Tuesday, March 31, 2015

Forgotten


At least Tracy had toys in the nursery when Mom left my youngest sister at church that time when we were little.


Today my husband forgot we were carpooling and left me at work.  Soon after 5 when I went looking for him it didn’t take me long to realize he simply forgot me.  The only other co-workers who live even remotely close to us whom I could ask for a ride home were either gone or had dinner plans close to the office.  Sighing, I called my husband’s cell phone.


When he answered I asked where he was.  “Uhm, I’m coming back from getting my tire checked,” he said.  “Are you close to the office?” I asked.  He hesitated.  “I’ll call you when I’m close,” he replied and hung up as I was asking where exactly he was.  I knew immediately he had forgotten me and wasn’t about to admit it.


Replacing the handset I sat at my desk for a few moments as I considered my options.  We had been in all day meetings and corporate dinners for two days and I had plenty of work to do.  But I didn’t want to start on any of it if he was just a few minutes away.  If he wasn’t I was only going to get more frustrated by the minute not knowing how long I would have to wait.


Lemonade out of lemons, I decided, foraging in my wardrobe for a pair of walking shoes.  Yes!  Rummaging in my bag for a hair clip I scored again.  Heels off, hair up, I grabbed my purse and set out to put my wait to good use by taking my walk.  Outside the weather was nice and as I moved along the parking lot I began to feel pretty good about how I was handling this little change in plans. 


I had logged 25 minutes when my phone rang.  “I’m here,” he said.  “I’m walking, be right there,” I said, pressing the End button as he began to ask where I was.  I had waited half an hour, he could sit for the additional two minutes it would take me to get back to the office.


As I got into his truck I mentally prepared my gracious acceptance of his apology.  I was sure he felt bad enough about leaving me and keeping me waiting, there was no reason to be unkind.  I climbed into the passenger seat and waited.


“At least you got your walk in,” he said.  Then we drove off.  
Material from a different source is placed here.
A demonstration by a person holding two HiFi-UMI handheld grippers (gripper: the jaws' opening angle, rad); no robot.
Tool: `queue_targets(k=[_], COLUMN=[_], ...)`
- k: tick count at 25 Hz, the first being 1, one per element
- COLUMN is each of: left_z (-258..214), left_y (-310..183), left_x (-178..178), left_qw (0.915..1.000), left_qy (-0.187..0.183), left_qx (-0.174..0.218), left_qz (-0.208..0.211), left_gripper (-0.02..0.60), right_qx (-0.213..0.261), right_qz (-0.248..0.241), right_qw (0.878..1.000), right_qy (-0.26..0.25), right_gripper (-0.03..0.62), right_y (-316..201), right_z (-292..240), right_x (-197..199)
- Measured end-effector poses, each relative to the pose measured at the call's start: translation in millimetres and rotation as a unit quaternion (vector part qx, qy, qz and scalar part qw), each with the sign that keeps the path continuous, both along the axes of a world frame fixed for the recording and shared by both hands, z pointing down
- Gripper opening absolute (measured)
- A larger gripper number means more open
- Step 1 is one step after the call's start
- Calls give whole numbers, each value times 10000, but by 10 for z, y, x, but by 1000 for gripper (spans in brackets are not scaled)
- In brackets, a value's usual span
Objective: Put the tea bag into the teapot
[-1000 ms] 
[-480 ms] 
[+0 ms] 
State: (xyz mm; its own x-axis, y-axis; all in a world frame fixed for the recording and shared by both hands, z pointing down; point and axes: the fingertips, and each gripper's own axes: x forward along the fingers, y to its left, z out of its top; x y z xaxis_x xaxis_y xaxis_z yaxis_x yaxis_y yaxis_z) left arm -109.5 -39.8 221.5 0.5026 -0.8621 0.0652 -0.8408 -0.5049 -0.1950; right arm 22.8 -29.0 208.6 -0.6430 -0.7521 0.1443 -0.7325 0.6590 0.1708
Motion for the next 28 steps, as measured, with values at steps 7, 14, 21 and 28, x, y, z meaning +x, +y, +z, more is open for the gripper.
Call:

No apology.  No “gee, I’m sorry about all this.”  No need for my acceptance speech.  I guess I shouldn’t have been surprised.  He is a great guy, but the words “I’m sorry” don’t come easily to him.  As we made our way through traffic he tried to start up work conversation a few times, but I just couldn’t get interested in talking to him.  Finally he turned on the radio.  As always when I need a way to process my emotions,  a blog was quickly coming to me and I started tapping on the screen of my smart phone.


By the time we pulled into our driveway I was almost finished writing.  He got out of the truck wordlessly, pulled the trash cans into the garage, and entered the house.  All the clichés came to mind – “All’s well that ends well”, “It’s no big deal”, “a hundred years from now you won’t even remember it”.   And at least I didn’t have to bring in the trash cans, only the mail and our meeting luggage from the truck.  I recalled my devotional from just this morning.  Galatians, 5, Fruit of the Spirit.  Just another opportunity to practice love, joy, peace, patience, and longsuffering.


Yes, there was a little fruit of the spirit in me, but mainly I was glad to have my blog.  It served me well 4 years ago when it was born out of the Duke Disaster, and it serves me well now,  funneling my feelings and saving me ammunition.